WORK ITEM:
Down to the last line, retype the records below exactly and skip the pictures.

*** RECORDS SHOWN ***

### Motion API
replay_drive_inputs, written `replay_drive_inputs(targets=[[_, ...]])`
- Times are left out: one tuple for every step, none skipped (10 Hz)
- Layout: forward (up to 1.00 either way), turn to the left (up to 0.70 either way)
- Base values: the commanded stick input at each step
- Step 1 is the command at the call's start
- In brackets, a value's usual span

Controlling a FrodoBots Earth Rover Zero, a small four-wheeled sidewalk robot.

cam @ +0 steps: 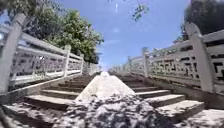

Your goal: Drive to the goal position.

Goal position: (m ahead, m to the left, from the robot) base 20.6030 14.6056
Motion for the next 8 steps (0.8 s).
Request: replay_drive_inputs(targets=[[0.45,0.00],[0.45,0.00],[0.45,0.00],[0.45,0.00],[0.45,0.00],[0.45,0.00],[0.45,0.00],[0.45,0.19]])
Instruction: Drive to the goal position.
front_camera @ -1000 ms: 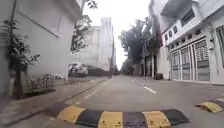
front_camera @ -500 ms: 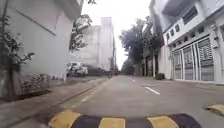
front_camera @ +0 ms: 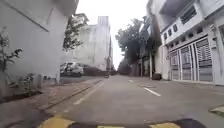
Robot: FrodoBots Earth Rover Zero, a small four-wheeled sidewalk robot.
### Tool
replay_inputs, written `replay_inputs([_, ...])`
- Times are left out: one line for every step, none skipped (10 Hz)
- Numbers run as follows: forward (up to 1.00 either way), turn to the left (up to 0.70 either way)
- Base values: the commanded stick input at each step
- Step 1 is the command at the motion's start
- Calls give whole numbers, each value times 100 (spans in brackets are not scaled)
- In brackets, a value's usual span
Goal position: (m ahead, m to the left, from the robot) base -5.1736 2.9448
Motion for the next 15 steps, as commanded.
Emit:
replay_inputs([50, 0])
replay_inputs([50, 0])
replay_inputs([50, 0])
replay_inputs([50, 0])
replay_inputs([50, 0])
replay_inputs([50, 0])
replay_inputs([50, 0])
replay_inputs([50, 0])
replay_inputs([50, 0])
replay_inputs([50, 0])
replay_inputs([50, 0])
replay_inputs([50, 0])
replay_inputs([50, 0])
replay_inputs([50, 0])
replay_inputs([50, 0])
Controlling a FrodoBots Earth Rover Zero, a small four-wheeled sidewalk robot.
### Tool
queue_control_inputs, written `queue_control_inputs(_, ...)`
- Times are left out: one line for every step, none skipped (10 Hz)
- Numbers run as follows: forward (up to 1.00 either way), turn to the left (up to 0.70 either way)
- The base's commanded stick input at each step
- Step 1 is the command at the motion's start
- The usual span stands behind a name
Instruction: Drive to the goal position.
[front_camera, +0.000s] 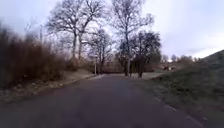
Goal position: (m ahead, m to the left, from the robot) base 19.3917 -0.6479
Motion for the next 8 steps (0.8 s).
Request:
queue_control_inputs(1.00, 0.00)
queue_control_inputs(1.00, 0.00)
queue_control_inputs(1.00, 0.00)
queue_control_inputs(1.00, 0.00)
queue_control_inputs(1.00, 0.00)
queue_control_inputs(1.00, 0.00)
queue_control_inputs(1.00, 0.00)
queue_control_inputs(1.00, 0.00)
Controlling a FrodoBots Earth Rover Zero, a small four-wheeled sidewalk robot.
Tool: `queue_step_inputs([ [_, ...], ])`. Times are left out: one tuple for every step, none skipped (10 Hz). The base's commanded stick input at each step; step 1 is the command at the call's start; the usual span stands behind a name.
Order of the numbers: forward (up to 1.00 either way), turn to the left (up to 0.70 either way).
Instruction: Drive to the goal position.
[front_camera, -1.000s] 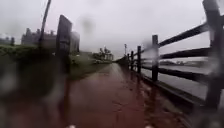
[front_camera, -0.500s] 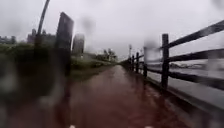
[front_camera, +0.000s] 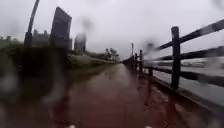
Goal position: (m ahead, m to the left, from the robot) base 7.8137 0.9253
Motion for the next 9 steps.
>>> queue_step_inputs([
  [0.7,0.0],
  [0.7,-0.01],
  [0.7,-0.04],
  [0.7,-0.11],
  [0.7,-0.26],
  [0.7,-0.04],
  [0.7,0.0],
  [0.7,0.0],
  [0.7,0.0],
])
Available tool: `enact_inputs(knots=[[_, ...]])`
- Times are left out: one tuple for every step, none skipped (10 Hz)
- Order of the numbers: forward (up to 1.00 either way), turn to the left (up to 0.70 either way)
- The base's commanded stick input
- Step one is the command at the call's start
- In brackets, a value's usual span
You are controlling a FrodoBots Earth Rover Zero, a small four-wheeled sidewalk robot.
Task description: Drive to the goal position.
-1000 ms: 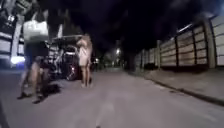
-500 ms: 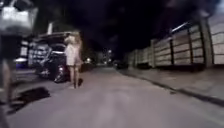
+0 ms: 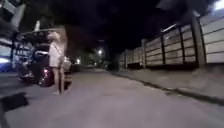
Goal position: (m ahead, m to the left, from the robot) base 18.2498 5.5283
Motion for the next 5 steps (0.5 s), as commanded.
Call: enact_inputs(knots=[[0.70, 0.00], [0.70, 0.00], [0.70, 0.00], [0.70, 0.00], [0.70, 0.00]])
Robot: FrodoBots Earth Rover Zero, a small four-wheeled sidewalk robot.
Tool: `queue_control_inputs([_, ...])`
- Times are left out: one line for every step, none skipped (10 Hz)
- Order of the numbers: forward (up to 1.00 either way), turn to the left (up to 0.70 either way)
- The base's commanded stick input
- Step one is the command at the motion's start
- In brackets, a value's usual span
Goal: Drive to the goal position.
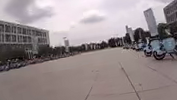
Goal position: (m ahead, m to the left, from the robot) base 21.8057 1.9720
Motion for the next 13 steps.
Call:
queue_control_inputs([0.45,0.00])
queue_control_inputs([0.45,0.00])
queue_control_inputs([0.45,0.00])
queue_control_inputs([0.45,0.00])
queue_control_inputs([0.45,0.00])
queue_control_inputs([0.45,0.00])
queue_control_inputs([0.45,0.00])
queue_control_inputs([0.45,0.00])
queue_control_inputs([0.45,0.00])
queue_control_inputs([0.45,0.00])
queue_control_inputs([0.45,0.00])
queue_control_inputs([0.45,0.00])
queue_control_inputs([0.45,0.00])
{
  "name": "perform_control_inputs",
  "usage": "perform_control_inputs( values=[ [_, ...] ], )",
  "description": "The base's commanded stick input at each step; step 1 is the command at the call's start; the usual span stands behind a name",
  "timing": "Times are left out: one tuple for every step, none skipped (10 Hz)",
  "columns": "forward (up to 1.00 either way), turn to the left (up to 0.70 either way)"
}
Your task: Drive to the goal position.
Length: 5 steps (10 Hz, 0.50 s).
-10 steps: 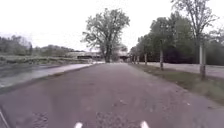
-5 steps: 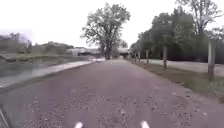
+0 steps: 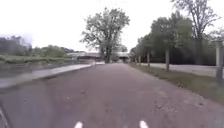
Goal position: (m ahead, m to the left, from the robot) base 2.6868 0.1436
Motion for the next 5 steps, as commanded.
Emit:
perform_control_inputs(
  values=[
    [0.7, 0.0],
    [0.7, 0.0],
    [0.7, 0.0],
    [0.7, 0.0],
    [0.7, 0.0]
  ],
)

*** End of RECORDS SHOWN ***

RESPONSE TO THIS TASK:
### Motion API
replay_drive_inputs, written `replay_drive_inputs(targets=[[_, ...]])`
- Times are left out: one tuple for every step, none skipped (10 Hz)
- Layout: forward (up to 1.00 either way), turn to the left (up to 0.70 either way)
- Base values: the commanded stick input at each step
- Step 1 is the command at the call's start
- In brackets, a value's usual span

Controlling a FrodoBots Earth Rover Zero, a small four-wheeled sidewalk robot.

cam @ +0 steps: 

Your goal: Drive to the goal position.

Goal position: (m ahead, m to the left, from the robot) base 20.6030 14.6056
Motion for the next 8 steps (0.8 s).
Request: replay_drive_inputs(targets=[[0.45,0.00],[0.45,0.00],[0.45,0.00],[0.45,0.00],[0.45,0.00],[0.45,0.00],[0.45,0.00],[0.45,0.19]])
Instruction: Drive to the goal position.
front_camera @ -1000 ms: 
front_camera @ -500 ms: 
front_camera @ +0 ms: 
Robot: FrodoBots Earth Rover Zero, a small four-wheeled sidewalk robot.
### Tool
replay_inputs, written `replay_inputs([_, ...])`
- Times are left out: one line for every step, none skipped (10 Hz)
- Numbers run as follows: forward (up to 1.00 either way), turn to the left (up to 0.70 either way)
- Base values: the commanded stick input at each step
- Step 1 is the command at the motion's start
- Calls give whole numbers, each value times 100 (spans in brackets are not scaled)
- In brackets, a value's usual span
Goal position: (m ahead, m to the left, from the robot) base -5.1736 2.9448
Motion for the next 15 steps, as commanded.
Emit:
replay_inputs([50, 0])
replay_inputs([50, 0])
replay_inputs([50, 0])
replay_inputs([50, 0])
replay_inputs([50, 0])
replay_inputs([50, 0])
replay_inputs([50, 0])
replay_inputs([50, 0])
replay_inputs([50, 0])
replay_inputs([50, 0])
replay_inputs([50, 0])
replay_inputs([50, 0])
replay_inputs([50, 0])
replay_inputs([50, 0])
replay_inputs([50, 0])
Controlling a FrodoBots Earth Rover Zero, a small four-wheeled sidewalk robot.
### Tool
queue_control_inputs, written `queue_control_inputs(_, ...)`
- Times are left out: one line for every step, none skipped (10 Hz)
- Numbers run as follows: forward (up to 1.00 either way), turn to the left (up to 0.70 either way)
- The base's commanded stick input at each step
- Step 1 is the command at the motion's start
- The usual span stands behind a name
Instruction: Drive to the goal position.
[front_camera, +0.000s] 
Goal position: (m ahead, m to the left, from the robot) base 19.3917 -0.6479
Motion for the next 8 steps (0.8 s).
Request:
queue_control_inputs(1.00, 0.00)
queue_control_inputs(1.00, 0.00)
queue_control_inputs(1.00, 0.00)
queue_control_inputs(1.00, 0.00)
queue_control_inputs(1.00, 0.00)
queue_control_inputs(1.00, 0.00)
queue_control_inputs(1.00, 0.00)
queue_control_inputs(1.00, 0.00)
Controlling a FrodoBots Earth Rover Zero, a small four-wheeled sidewalk robot.
Tool: `queue_step_inputs([ [_, ...], ])`. Times are left out: one tuple for every step, none skipped (10 Hz). The base's commanded stick input at each step; step 1 is the command at the call's start; the usual span stands behind a name.
Order of the numbers: forward (up to 1.00 either way), turn to the left (up to 0.70 either way).
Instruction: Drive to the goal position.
[front_camera, -1.000s] 
[front_camera, -0.500s] 
[front_camera, +0.000s] 
Goal position: (m ahead, m to the left, from the robot) base 7.8137 0.9253
Motion for the next 9 steps.
>>> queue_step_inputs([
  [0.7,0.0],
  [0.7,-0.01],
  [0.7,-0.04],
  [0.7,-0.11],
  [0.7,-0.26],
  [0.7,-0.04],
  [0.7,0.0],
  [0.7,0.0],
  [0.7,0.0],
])
Available tool: `enact_inputs(knots=[[_, ...]])`
- Times are left out: one tuple for every step, none skipped (10 Hz)
- Order of the numbers: forward (up to 1.00 either way), turn to the left (up to 0.70 either way)
- The base's commanded stick input
- Step one is the command at the call's start
- In brackets, a value's usual span
You are controlling a FrodoBots Earth Rover Zero, a small four-wheeled sidewalk robot.
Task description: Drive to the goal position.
-1000 ms: 
-500 ms: 
+0 ms: 
Goal position: (m ahead, m to the left, from the robot) base 18.2498 5.5283
Motion for the next 5 steps (0.5 s), as commanded.
Call: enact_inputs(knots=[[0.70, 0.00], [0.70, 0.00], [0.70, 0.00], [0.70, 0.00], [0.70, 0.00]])
Robot: FrodoBots Earth Rover Zero, a small four-wheeled sidewalk robot.
Tool: `queue_control_inputs([_, ...])`
- Times are left out: one line for every step, none skipped (10 Hz)
- Order of the numbers: forward (up to 1.00 either way), turn to the left (up to 0.70 either way)
- The base's commanded stick input
- Step one is the command at the motion's start
- In brackets, a value's usual span
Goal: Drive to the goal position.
Goal position: (m ahead, m to the left, from the robot) base 21.8057 1.9720
Motion for the next 13 steps.
Call:
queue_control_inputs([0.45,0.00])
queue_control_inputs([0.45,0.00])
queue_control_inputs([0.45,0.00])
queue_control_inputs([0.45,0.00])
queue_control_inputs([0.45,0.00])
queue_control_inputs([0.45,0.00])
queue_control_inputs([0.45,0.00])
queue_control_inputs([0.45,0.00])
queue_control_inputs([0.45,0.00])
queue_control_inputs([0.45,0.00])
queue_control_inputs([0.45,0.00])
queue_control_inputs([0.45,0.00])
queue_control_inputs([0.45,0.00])
{
  "name": "perform_control_inputs",
  "usage": "perform_control_inputs( values=[ [_, ...] ], )",
  "description": "The base's commanded stick input at each step; step 1 is the command at the call's start; the usual span stands behind a name",
  "timing": "Times are left out: one tuple for every step, none skipped (10 Hz)",
  "columns": "forward (up to 1.00 either way), turn to the left (up to 0.70 either way)"
}
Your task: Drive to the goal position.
Length: 5 steps (10 Hz, 0.50 s).
-10 steps: 
-5 steps: 
+0 steps: 
Goal position: (m ahead, m to the left, from the robot) base 2.6868 0.1436
Motion for the next 5 steps, as commanded.
Emit:
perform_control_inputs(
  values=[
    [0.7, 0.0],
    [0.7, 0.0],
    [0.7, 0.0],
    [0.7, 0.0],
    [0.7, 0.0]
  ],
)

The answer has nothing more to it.